# Equality

# Good Practices

# Reference Types

  • Override Object's virtual Equals(object o) method (check for: null, ReferenceEquals, fields/properties). For inherited types, first call base.Equals() and then check for added properties/fields
  • Implement == and != - to enable == and != (could use the Object's static Equals, which will call the overridern Equals)
  • All of the above should give the same results
  • Implement Object.GetHashCode()

Implementing IEnumerable<T> is not recommended since it introduces inheritance problems (unless the class is sealed) and does not give any real benefits here.

# Value Types

  • Implement IEquatable<T> - to avoid boxing and have type safety
  • Override Object's virtual Equals(object o) method - to avoid reflection (just call the IEquatable<T> version)
  • Implement == and != - to enable == and != (just call the IEquatable<T> version)
  • All of the above should give the same results
  • Implement Object.GetHashCode()

# Hash Codes

Hash codes are used in HashSets and Dictionaries to be able to retrieve elements efficiently. If two objects are equal they should have the same hash codes (or dictionaries might not work)! Therefore Equals and GetHashCode should rely on the same set of properties to get the result.

It's recommended to implement hashcodes using XOR operator (^):

public override int GetHashCode()
{
    return prop1.GetHashCode() ^ prop2.GetHashCode()
}

# Object's virtual Equals(object o) method

# Classes

In classes it evaluates reference equality, unless overriden. String, tuples and delegate have it overriden.

# Structs

In structs it compares values - all fields are compared (uses reflection). It's recommended to override Equals(object o) by ourselves, because reflection has very bad performance.

It involves boxing in case of value types, which also is not a good thing. It's a good practice to always override GetHashCode when overriding Equals.

# Object's static Equals(object o1, object o2) method

This method makes it safe to compare 2 objects if one of them is NULL. If they are not both NULL, the virtual Equals of o1 is used (as described above). So this method gives the same result as virtual one (only it protects from case where o1 is NULL).

It cannot be overriden (because it's static)

# Object's ReferenceEquals(Object o) method

It checks only reference, it cannot be overriden (becasue it's static). Useful in the case where some type overrides the virtual Equals, but also wants to check for reference equality.

# IEquatable<T>

It has the following method: Equals(T other) - it is strongly typed, which is good for value types (no boxing). All numeric primitive types implement it (Int, byte, ...), other primitives not always. Some reference types implement it (i.e. String).

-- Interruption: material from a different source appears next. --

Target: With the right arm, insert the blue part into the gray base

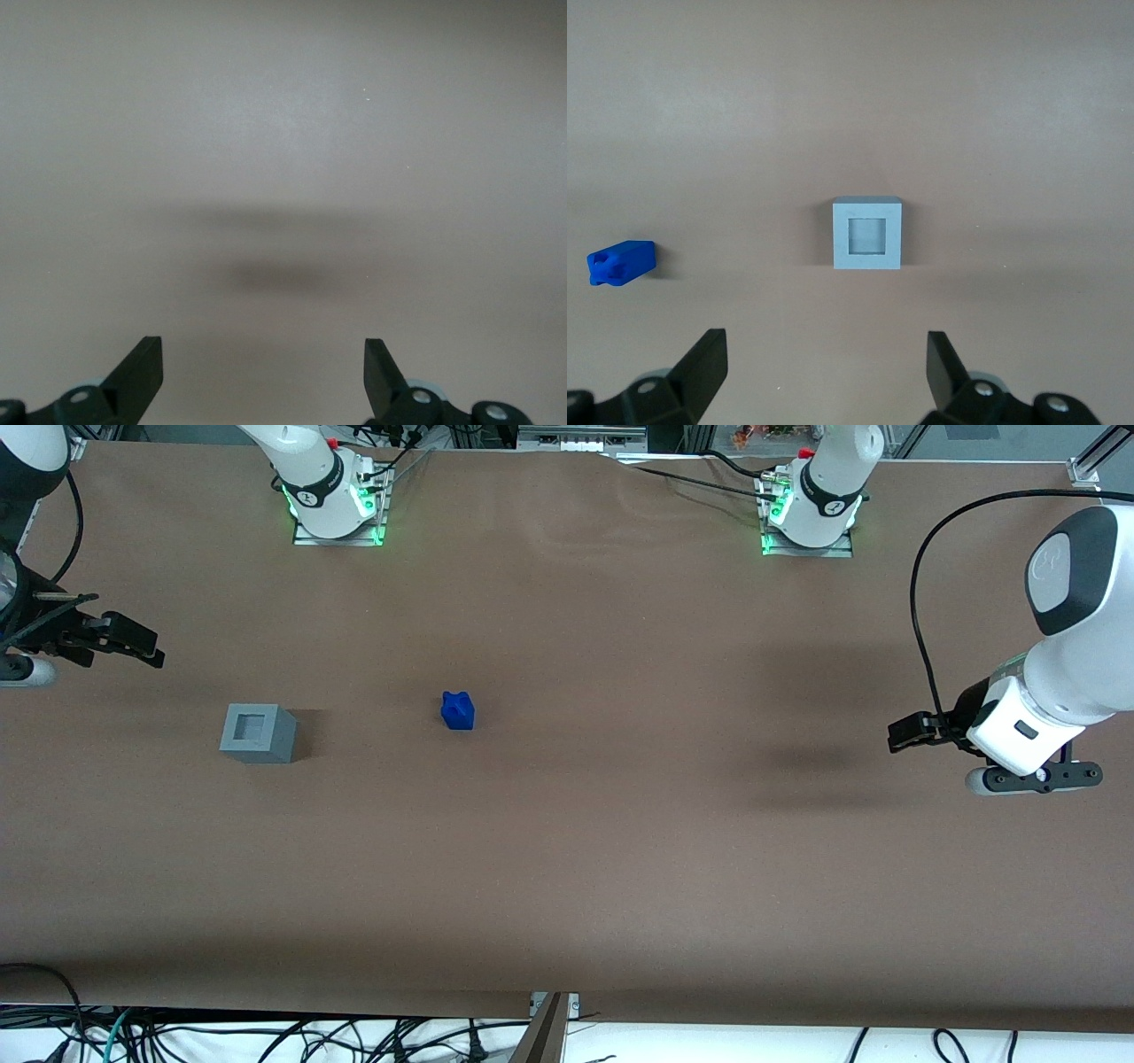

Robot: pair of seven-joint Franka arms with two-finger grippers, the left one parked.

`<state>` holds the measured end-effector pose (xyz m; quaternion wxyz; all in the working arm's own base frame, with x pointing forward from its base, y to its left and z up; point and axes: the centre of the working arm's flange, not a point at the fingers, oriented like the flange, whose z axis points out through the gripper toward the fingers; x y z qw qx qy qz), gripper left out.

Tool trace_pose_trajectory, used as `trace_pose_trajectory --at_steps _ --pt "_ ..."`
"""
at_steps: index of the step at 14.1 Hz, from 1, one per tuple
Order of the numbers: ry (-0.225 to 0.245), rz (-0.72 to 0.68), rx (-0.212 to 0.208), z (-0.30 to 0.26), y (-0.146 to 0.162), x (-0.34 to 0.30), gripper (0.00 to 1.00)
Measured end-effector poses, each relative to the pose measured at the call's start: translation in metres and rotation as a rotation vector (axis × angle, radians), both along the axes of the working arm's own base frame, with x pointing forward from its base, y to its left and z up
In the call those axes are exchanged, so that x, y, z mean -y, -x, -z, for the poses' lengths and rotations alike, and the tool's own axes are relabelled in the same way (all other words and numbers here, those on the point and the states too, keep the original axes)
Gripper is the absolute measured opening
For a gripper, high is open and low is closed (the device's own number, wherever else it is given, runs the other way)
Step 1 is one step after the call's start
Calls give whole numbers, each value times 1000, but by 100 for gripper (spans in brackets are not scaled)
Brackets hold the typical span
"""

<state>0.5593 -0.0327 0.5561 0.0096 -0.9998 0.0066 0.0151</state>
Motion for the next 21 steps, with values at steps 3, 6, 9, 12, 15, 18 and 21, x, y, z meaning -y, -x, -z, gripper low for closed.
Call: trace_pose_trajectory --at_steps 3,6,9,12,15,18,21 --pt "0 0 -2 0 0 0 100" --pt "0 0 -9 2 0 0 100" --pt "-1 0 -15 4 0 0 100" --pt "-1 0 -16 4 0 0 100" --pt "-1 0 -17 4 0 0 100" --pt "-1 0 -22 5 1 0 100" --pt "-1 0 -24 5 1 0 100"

If some type implements it, we should make sure that both strong typed Equals and the one from Object return the same results.

It is not good for reference types:

  • there is no boxing, so no improvement in this area
  • doesn't play nicely with inheritance

# == operator

It's a feature of C#, not .NET. If overriding Object's Equals, == also should be overriden. == does not use Equals - it uses eqc IL procedure directly, which (?) uses hardware (unless overriden).

Tuple does not override ==, but overrides Object.Equals() - because of that operator only checks reference equality and can return different result than Object.Equals() - bad practice!

Implementing == requires implementing also != (by compiler).

# Inheritance

== does not work well with inheritance - if we cast MyClass to Object and compare, it will use Object's == implementation (reference equality). Equals methods don't have this issue.

# Generics

With generics, == ALWAYS compares references (even if T implements the operator). Object.Equals() should be used here!

# Struct

For value types it has to be overloaded before using it.

# Classes

For classes it compares the references (memory addresses), unless overriden.

# Overloading

public static bool operator ==(MyClass left, MyClass right) 
{
    // Equality logic
}

public static bool operator !=(MyClass left, MyClass right) 
{
    // Inequality logic
}

The logic should be the same as in Object.Equals()!

# IEqualityComparer<T>

Requires Equals and GetHashCode to be implemented. It's adviced to inherit from EqualityComparer<T> base class (similar as with Comparer<T>).

EqualityComparer is adviced to be a singleton.

It's problematic to deal with derived types - as exmplained in my notes on comparers.

EqualityComparer<T>.Default - every type can use the default comparer, which uses the T's equality implementation.

StringComparer is a static class that has 6 variosu comparers for strings (implements IComparer and IEqualityComparer).

# IStructuralEquatable

Collections are structurally equal if:

  • they contain same elements
  • elements are in the same order

Arrays and tuples implement it explicitly - in order to use it, we need to cast an array to IStructuralEquatable and use Equals It's not generic.

# Other Notes

In .NET NULL always equals NULL, i.e.: Object.Equals(null, null) returns TRUE.